Erratic travel schedule for Indians in WI
Dravid's men will arrive in Jamaica with hopes of a rare win but a booby trap awaits them at the very first bend down the road.india Updated: May 11, 2006 15:59 IST
Rahul Dravid's men will arrive in Jamaica on Friday with hopes of a rare win in the West Indies but a booby trap awaits them at the very first bend down the road.
The visiting Indian team would have to travel to the extreme end of Jamaica to play a practice game against a local eleven on May 16. The distance from Kingston to Montego Bay, where the match is scheduled, is 200 km or equivalent to the distance of Haridwar from Delhi or Surat from Mumbai.
That the Jamaican squad have eight Test players in its ranks would be of little consolation to India as they would have to scoop itself out from Kingston and be marooned in Montego Bay for three days and then within 24 hours of arriving back in Kingston on Wednesday, they will take on West Indies in the first ODI.

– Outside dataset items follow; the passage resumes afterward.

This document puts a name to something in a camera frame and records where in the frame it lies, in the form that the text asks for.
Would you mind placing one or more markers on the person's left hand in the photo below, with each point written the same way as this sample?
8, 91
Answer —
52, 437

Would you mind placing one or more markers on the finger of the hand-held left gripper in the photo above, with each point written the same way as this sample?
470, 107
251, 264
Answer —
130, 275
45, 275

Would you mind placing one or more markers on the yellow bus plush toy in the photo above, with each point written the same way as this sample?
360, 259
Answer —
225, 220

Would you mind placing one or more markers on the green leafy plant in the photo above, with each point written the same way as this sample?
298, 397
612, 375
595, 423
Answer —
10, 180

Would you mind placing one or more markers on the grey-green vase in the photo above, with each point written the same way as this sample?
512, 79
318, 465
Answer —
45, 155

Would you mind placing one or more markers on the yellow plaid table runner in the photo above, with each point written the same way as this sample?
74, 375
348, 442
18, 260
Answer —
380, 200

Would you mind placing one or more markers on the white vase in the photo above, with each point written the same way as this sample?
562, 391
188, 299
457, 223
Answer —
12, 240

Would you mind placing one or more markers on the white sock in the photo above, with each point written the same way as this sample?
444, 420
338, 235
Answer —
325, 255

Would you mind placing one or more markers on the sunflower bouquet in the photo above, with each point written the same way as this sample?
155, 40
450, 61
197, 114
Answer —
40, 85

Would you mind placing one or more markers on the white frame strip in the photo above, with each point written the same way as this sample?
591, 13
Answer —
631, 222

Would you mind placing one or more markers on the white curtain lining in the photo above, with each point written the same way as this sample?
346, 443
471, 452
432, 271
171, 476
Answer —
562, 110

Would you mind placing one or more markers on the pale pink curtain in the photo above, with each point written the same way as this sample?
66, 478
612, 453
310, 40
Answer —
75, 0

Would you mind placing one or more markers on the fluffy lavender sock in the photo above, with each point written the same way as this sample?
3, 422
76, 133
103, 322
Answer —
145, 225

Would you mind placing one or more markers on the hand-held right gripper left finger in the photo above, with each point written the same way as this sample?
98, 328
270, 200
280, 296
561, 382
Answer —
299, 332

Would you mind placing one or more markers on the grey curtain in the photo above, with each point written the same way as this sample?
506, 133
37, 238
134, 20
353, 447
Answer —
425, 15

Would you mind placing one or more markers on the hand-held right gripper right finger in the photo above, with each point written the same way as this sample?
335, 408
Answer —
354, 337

It is a travel schedule which had been as much of a secret to the Indian players as for the scores of Indian media personnel who doubtlessly would now have to scurry to make last-minute air travel and hotel arrangements.
And it is nothing new. It's a goof-up which one has pretty much come to accept from the Indian Cricket Board. In Zimbabwe in 2005, the team was left stranded in Harare when it should have been in Bulawayo and later, in Bulawayo when it should have been knuckling down in Harare.
No wonder, Dravid in recent days has been talking of revival of players' association as the frustration of cricketers against BCCI piles up with each passing day.
Jamaica Cricket Association (JCA), doubtless, have their reasons for awarding the opener to Jarrett Park in Montego Bay. It has a sizeable Indian community and it would host a few practice games during the 2007 World Cup.
Goodwill apart, Indians would still struggle to whip up interest at a venue where the outfield has cracks more than a few inches wide and a dressing room which would receive its first coat of varnish only a week before the actual match.
Dravid no doubt would exhort his men to brush aside such irritants and train sights on a rare booty. India have won only once from eight series in Caribbean since 1952 and none in the last 35 years.
But history stands no chance when weighed on the scales of rankings and form. India are third to West Indies' eighth in the ICC rankings in both Tests and one-dayers.
As for form, West Indies have won just two Tests in the last three years, one of them against Bangladesh, and lost as many as 20 of 28 matches.
In one-dayers, West Indies have won only two of 23 games since that rare triumph in Champions Trophy in 2004.
India, in contrast, have galloped past the finish line in 18 of 24 one-day matches since Dravid has been at the helm. Despite the worry in Tests, India still have three wins to two losses from nine Tests under the admirable Bangalorean.
No wonder the present ask appears too much even for somebody like the irrepressible Brian Lara. His captaincy record of 10 wins against 23 losses in 40 Tests (37-42 in 82 ODIs) is not a help, nor the fact that he turned 37 on the 2nd of this month.
Lara must hope that Jarrett Parks would do its bit in throwing Indians off their trail at the very outset.